Report every line below that has the string "about" in it.

(Supplied data begins)

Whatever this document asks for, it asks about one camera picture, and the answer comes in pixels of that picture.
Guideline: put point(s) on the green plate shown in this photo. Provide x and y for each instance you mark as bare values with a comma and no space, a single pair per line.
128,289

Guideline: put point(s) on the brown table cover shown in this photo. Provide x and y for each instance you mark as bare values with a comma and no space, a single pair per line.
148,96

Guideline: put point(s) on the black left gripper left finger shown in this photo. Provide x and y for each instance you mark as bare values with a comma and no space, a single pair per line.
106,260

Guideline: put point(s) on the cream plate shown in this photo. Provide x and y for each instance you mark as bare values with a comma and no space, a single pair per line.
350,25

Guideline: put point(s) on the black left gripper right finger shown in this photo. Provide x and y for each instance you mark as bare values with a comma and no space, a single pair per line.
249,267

(Supplied data ends)
(Supplied data begins)

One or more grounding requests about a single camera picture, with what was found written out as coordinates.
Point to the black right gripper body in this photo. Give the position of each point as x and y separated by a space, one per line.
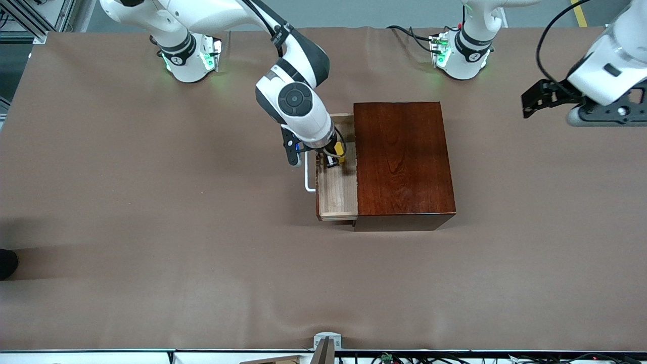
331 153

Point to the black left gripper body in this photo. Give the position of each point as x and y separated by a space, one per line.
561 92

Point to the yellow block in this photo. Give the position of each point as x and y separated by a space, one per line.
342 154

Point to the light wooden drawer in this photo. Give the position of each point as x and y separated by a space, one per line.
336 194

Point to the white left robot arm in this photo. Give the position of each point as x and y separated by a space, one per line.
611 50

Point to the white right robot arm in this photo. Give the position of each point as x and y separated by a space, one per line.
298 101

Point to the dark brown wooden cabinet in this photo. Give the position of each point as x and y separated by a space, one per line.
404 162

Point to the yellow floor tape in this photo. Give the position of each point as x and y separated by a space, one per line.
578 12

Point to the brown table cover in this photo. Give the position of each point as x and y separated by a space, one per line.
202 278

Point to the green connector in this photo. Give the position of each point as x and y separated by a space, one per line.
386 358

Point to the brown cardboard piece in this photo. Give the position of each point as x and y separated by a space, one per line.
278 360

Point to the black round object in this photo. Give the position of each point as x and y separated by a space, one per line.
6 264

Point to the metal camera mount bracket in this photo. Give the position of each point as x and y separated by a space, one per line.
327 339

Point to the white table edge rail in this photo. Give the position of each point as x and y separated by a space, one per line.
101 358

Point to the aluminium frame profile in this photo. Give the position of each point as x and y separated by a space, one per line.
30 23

(Supplied data ends)

> **The completed task**:
Whatever this document asks for, it asks about one camera picture, and the answer comes in pixels of that picture.
One or more grounding requests about a single camera picture, with what was found written out as coordinates.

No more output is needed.